By early 1943, it became evident that the tide of war was turning against the Axis powers. Romania faced dire circumstances as it fought on its own territory. King Michael contemplated changing the government to extricate Romania from the war against the Soviets. Meetings were held, and on August 23, 1944, King Michael confronted Marshal Ion Antonescu, requesting an armistice with the Allies and the Soviet Union. Antonescu hesitated, leading to his arrest and the change of government.

  1. King Michael’s Coup and Romania’s Change of Direction

On August 23, 1944, King Michael’s coup resulted in the removal of Marshal Ion Antonescu’s government. Romania sought to exit the war, and formal Allied recognition came on September 12, 1944. Soviet troops entered Romania, leading to the capture of a substantial number of Romanian soldiers. Romania continued to fight against Axis forces until the end of the war and regained lost territories in the west during peace negotiations.

  1. Soviet Occupation and Communist Takeover

The presence of Soviet troops in Romania paved the way for communist forces to come to power. In 1946, elections were held, and while real results favored non-communist parties, official results indicated communist victory. King Michael’s role became symbolic, and in 1947, he was forced to abdicate, marking the beginning of communist rule.

  1. King Michael’s Exile and Return

King Michael remained in exile for over four decades. In 1989, the Romanian Revolution overthrew communism, but former communists retained power. Michael’s attempts to return were met with obstacles, but in 1997, he regained Romanian citizenship.
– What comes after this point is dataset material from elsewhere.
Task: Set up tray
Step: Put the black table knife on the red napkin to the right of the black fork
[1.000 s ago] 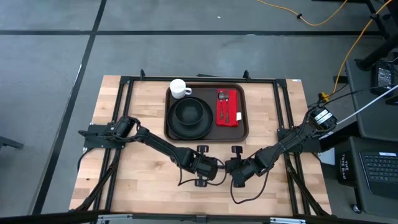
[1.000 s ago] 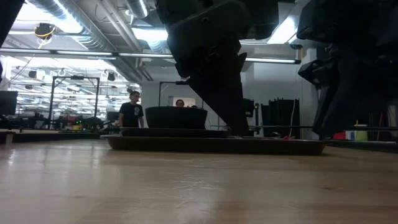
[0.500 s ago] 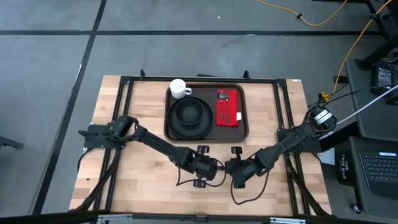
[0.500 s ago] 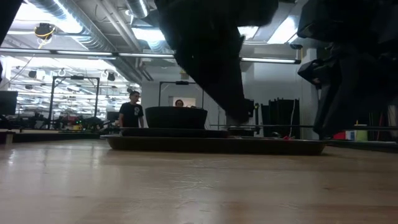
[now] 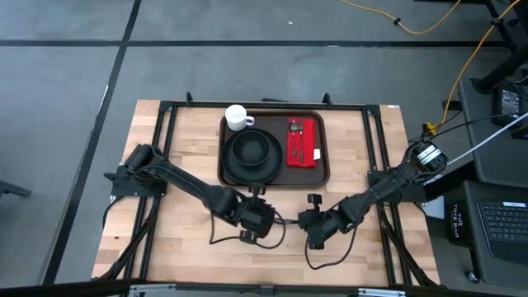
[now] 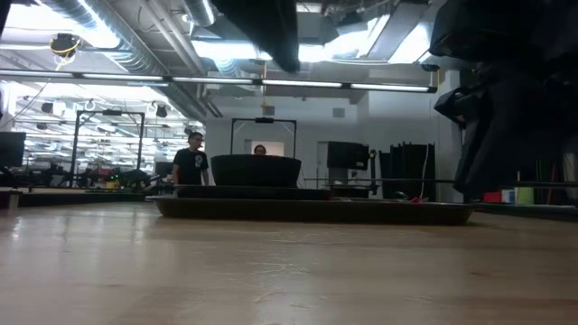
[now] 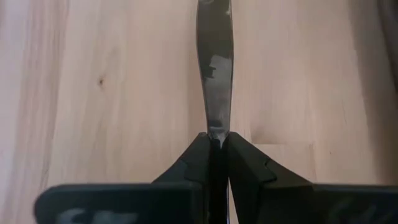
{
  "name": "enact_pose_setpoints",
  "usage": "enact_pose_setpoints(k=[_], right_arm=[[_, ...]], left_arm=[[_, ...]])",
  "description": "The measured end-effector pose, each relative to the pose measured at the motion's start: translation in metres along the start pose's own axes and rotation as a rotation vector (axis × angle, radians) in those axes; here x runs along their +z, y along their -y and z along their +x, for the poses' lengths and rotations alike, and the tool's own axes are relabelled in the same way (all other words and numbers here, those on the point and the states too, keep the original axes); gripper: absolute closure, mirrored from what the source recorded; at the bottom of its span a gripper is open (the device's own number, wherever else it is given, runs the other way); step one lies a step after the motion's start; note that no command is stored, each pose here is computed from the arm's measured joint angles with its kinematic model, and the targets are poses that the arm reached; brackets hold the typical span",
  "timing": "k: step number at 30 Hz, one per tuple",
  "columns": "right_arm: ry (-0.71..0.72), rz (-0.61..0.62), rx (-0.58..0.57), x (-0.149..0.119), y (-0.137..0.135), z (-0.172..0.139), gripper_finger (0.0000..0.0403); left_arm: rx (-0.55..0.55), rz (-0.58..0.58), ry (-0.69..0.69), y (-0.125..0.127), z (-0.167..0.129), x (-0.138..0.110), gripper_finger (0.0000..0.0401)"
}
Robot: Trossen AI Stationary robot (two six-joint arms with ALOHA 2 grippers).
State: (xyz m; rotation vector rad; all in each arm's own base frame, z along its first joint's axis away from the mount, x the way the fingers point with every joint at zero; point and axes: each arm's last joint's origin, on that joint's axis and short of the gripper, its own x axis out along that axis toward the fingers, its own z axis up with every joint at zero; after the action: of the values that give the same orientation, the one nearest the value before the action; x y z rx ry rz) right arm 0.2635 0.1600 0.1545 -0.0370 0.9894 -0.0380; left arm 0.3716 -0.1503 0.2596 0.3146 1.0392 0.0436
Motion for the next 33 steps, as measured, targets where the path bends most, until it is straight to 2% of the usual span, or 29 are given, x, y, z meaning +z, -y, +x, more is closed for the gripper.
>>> enact_pose_setpoints(k=[5,10,14,19,25,28,33], right_arm=[[0.031,0.002,-0.010,0.004,0.003,-0.003,0.0361],[0.107,-0.030,-0.002,0.013,0.007,-0.022,0.0361],[0.177,-0.038,-0.014,0.018,0.014,-0.038,0.0361],[0.277,-0.053,-0.014,0.018,0.022,-0.043,0.0361],[0.292,-0.050,-0.074,0.027,0.046,-0.044,0.0361],[0.296,-0.006,-0.120,0.034,0.065,-0.041,0.0361],[0.310,0.043,-0.173,0.042,0.089,-0.037,0.0361]], left_arm=[[-0.002,0.010,0.036,-0.002,-0.017,-0.007,0.0342],[-0.030,-0.059,0.108,-0.005,-0.015,-0.035,0.0367],[-0.067,-0.100,0.241,-0.010,-0.016,-0.059,0.0377],[-0.086,-0.108,0.401,-0.019,-0.022,-0.091,0.0381],[-0.047,-0.120,0.498,-0.040,-0.022,-0.129,0.0382],[-0.022,-0.086,0.527,-0.053,-0.017,-0.146,0.0382],[-0.080,-0.065,0.573,-0.076,-0.003,-0.169,0.0390]])
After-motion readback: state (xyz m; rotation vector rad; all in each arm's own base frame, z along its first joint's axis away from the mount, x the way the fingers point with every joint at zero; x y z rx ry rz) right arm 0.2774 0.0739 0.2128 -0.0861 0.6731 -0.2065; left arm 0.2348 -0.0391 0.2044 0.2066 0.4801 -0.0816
He passed away on December 5, 2017, at the age of 96.

  1. Conclusion

The events of August 23, 1944, when King Michael of Romania led a successful coup to change Romania’s stance in World War II, are viewed with mixed opinions. Some see it as an act of salvation for Romania, while others label it as betrayal. However, Romania’s decision was driven by the necessity to survive against two totalitarian regimes, highlighting the complexity of its historical context during the war.

  1. Why did King Michael of Romania lead a coup in 1944 during World War II?
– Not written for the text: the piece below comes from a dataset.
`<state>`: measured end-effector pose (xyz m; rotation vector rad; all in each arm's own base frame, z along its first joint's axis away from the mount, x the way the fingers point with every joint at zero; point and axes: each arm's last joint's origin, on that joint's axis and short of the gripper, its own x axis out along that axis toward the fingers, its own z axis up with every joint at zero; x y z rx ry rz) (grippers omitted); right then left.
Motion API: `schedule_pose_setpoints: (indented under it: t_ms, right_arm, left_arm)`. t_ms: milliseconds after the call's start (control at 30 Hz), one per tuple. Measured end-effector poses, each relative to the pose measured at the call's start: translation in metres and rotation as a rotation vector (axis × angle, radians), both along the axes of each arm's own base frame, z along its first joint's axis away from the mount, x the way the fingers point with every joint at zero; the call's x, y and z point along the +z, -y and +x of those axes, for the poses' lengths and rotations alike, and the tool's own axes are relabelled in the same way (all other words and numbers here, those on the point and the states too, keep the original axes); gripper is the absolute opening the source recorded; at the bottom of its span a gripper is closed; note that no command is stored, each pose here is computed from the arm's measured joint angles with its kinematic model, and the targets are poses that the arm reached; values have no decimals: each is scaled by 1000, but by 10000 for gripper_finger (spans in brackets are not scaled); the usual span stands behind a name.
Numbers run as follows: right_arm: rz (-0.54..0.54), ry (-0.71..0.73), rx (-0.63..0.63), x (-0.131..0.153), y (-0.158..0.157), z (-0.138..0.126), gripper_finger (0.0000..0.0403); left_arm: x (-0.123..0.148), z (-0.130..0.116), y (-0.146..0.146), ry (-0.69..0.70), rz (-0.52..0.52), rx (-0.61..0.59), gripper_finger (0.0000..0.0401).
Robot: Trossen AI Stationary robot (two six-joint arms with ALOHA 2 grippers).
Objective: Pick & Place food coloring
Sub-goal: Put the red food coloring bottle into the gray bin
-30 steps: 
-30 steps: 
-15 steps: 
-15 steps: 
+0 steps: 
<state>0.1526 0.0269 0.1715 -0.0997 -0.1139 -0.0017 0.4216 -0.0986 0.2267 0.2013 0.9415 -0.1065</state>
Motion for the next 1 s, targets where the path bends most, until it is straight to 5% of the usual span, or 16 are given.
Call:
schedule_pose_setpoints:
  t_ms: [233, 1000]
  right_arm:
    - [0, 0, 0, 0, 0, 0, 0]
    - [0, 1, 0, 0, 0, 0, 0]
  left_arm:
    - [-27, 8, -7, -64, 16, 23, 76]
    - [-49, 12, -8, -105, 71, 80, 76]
    King Michael led the coup in 1944 to extricate Romania from its alliance with Nazi Germany and switch sides to the Allies and the Soviet Union. The primary motivation was to save Romania from further devastation and occupation, as the Axis powers were on the defensive.

  2. What were the consequences of King Michael’s Coup on Romania’s post-war history?

    King Michael’s Coup led to Romania changing its allegiance, which ultimately affected the country’s post-war trajectory. It resulted in Soviet occupation, the rise of communism, and King Michael’s exile, significantly shaping Romania’s history until the fall of communism in 1989.